■ **Work request**
In the records that follow, find the line with "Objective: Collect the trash"; from there, retype every line exactly through the line with "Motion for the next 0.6", which also belongs to the answer.
BEGIN Records provided
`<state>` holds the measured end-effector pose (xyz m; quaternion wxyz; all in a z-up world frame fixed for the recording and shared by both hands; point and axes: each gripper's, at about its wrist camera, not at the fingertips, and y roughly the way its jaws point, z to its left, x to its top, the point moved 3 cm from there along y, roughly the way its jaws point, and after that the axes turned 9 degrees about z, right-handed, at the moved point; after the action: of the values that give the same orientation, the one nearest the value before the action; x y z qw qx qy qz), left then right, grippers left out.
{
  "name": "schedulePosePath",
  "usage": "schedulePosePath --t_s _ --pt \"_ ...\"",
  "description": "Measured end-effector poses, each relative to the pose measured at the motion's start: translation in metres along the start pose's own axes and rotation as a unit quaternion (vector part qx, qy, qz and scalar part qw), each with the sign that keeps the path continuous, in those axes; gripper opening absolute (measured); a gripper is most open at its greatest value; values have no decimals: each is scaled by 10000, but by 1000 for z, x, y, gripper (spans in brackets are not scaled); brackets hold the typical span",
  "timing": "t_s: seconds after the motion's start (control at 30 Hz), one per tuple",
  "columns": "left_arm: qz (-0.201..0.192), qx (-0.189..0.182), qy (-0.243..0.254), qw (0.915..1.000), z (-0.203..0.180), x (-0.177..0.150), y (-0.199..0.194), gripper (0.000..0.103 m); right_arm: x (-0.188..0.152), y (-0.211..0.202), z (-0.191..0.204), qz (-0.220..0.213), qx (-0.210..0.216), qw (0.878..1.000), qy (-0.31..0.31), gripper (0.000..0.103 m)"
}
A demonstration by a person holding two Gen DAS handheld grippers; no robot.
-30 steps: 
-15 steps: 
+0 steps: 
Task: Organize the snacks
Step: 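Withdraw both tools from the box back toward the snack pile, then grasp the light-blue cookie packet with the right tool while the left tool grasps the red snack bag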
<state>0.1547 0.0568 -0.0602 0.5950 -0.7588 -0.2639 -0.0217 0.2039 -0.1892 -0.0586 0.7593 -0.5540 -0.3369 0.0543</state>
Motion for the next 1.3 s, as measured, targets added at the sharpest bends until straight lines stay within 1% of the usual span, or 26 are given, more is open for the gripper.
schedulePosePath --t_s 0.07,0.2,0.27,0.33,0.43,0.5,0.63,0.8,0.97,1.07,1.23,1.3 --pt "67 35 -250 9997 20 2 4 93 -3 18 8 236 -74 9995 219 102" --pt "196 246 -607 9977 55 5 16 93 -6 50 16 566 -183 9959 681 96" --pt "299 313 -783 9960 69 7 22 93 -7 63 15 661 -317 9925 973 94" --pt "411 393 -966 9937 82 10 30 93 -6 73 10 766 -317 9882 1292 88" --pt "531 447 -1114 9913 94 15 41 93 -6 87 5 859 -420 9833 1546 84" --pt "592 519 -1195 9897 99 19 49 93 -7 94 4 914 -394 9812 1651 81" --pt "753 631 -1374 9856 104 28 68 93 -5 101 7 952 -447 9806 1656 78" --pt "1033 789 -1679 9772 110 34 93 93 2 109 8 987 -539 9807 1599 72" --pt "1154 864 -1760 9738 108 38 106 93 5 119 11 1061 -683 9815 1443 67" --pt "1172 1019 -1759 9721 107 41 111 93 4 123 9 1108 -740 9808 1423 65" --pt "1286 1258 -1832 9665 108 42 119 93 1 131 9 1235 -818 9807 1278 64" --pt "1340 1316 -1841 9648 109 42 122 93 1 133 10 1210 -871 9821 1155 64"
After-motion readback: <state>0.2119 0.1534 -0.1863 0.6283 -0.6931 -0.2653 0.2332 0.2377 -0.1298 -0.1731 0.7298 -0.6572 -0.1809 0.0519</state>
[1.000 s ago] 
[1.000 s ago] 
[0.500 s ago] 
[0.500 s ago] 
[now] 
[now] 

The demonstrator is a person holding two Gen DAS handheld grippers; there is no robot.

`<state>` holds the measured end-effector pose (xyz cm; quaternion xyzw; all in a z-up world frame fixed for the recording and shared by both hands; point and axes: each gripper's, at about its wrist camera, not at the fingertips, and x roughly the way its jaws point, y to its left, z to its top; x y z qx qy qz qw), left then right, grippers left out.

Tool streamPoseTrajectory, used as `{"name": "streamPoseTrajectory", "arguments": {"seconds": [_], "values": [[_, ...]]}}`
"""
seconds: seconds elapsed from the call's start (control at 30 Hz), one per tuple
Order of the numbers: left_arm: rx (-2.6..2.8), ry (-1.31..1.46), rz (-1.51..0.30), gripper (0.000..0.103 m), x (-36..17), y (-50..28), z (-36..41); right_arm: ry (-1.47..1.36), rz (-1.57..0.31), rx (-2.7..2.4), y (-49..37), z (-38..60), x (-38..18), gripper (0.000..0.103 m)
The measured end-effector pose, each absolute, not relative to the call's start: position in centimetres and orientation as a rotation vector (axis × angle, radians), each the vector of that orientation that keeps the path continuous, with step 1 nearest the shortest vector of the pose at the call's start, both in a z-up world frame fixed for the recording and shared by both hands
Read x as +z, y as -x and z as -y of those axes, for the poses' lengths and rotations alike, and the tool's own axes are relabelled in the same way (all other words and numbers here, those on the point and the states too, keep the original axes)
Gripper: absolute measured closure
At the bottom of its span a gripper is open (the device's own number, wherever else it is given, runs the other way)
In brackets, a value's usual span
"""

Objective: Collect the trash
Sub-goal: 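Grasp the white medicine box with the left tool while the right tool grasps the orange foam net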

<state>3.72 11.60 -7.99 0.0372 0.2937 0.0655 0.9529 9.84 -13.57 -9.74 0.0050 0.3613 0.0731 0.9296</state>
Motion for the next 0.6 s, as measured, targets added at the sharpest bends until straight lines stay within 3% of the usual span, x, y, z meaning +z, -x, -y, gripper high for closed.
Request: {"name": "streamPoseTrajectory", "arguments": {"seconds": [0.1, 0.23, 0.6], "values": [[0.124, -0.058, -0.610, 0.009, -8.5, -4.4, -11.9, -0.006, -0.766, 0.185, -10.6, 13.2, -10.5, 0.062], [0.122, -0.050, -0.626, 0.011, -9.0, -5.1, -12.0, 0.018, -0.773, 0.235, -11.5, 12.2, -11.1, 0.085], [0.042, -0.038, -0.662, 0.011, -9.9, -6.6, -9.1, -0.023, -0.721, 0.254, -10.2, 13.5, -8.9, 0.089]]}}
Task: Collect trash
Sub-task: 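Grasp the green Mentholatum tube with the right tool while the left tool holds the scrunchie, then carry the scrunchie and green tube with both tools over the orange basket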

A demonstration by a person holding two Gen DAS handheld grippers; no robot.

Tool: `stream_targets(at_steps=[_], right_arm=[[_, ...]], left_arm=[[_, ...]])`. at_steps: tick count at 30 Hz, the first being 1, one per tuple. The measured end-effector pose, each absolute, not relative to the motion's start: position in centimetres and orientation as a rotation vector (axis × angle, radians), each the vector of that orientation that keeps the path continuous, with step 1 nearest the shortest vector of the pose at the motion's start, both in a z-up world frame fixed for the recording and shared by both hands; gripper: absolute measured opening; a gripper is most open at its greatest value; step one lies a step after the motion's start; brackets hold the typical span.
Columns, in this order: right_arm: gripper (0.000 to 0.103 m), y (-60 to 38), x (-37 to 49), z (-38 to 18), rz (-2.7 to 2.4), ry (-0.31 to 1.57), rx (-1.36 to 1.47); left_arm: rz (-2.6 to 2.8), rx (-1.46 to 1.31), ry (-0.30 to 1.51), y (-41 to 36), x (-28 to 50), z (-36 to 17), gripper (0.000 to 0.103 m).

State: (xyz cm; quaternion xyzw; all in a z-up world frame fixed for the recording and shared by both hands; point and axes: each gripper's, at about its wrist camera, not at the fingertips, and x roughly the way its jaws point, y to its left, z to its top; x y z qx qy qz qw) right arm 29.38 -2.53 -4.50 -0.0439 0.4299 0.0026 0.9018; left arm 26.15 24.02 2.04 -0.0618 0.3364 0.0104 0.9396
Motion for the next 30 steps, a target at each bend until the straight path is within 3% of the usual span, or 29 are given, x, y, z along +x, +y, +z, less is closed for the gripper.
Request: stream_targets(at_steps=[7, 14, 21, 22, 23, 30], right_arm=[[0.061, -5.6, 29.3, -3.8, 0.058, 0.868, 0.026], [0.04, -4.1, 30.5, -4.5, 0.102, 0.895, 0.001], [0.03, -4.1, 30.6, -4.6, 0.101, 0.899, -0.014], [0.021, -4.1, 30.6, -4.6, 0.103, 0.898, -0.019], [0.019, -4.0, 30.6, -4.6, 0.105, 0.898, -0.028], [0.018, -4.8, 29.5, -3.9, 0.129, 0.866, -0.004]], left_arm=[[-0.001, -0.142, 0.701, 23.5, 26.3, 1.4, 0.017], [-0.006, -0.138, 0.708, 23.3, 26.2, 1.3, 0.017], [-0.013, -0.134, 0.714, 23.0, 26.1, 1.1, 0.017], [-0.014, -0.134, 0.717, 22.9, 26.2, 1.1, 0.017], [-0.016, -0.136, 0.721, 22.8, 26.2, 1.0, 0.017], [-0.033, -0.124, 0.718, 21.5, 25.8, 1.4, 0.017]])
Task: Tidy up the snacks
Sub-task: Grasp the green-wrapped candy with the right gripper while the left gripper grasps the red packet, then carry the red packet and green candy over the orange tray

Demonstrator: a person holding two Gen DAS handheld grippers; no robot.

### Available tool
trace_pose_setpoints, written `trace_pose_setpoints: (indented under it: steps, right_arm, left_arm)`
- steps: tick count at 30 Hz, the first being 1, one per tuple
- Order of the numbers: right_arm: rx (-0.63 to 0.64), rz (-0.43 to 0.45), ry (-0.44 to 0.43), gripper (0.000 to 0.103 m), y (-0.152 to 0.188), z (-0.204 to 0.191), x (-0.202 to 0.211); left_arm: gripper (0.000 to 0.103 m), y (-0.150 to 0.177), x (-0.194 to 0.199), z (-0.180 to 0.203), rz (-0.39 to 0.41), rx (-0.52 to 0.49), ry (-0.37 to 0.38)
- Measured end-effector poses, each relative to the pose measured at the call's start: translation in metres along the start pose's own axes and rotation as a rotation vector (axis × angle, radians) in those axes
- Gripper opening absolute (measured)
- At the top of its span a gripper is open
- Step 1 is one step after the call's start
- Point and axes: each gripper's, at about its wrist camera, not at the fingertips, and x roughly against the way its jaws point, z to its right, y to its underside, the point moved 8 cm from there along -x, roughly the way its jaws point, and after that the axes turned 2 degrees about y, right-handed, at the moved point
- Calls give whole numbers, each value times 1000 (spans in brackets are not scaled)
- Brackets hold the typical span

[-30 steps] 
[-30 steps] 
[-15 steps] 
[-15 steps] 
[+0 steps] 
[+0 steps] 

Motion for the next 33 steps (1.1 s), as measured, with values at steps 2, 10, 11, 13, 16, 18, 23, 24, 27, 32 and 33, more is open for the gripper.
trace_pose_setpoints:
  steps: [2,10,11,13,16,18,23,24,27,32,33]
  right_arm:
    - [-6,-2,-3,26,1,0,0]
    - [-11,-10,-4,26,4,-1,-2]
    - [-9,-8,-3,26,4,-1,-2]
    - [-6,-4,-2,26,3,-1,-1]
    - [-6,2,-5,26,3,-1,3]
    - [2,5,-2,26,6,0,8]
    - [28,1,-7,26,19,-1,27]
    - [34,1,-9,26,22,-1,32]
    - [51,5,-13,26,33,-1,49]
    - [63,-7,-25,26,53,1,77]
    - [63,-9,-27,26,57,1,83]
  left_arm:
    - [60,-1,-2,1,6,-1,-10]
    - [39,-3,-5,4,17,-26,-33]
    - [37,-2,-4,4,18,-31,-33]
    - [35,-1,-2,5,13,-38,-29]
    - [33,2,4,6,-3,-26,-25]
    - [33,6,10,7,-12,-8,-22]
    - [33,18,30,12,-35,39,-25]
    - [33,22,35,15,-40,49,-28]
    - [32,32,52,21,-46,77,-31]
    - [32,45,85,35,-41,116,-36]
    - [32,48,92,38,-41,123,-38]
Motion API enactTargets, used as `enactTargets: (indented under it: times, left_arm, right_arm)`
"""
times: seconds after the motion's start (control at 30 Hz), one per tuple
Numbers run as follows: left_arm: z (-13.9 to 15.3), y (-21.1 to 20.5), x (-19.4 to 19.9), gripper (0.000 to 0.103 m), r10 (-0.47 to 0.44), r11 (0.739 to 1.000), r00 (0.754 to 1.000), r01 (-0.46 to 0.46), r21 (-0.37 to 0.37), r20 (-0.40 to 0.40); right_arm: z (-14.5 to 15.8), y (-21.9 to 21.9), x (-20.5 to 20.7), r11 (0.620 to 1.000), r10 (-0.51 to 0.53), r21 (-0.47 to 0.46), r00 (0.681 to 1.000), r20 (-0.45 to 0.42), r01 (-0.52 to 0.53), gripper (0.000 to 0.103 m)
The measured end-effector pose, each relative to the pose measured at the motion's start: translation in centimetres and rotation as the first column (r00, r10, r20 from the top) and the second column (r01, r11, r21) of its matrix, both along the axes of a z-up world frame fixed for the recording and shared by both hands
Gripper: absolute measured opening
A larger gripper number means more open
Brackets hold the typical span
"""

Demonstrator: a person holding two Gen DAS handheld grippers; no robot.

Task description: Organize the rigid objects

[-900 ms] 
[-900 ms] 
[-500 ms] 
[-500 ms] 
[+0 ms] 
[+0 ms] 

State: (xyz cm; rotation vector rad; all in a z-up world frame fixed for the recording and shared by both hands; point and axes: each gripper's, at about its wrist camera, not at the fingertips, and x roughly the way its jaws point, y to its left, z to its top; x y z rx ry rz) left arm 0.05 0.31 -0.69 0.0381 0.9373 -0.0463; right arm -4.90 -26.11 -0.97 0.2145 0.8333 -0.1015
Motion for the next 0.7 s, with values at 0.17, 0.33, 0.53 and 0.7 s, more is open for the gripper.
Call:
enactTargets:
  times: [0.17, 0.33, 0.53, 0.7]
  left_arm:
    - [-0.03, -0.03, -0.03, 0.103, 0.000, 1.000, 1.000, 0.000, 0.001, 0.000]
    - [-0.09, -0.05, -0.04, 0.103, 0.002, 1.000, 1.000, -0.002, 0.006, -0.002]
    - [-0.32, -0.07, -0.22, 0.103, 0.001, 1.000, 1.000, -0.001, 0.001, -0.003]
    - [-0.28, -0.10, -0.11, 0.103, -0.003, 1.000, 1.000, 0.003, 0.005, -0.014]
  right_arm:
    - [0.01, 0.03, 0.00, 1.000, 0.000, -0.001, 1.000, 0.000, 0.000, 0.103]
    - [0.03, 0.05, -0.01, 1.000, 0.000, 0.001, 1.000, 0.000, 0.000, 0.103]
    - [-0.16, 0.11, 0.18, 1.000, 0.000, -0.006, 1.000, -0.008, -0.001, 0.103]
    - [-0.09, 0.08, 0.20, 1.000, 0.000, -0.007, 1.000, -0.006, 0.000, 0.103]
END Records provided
■ **Task solution**
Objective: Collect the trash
Sub-goal: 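Grasp the white medicine box with the left tool while the right tool grasps the orange foam net
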
<state>3.72 11.60 -7.99 0.0372 0.2937 0.0655 0.9529 9.84 -13.57 -9.74 0.0050 0.3613 0.0731 0.9296</state>
Motion for the next 0.6 s, as measured, targets added at the sharpest bends until straight lines stay within 3% of the usual span, x, y, z meaning +z, -x, -y, gripper high for closed.

This exercise is complete.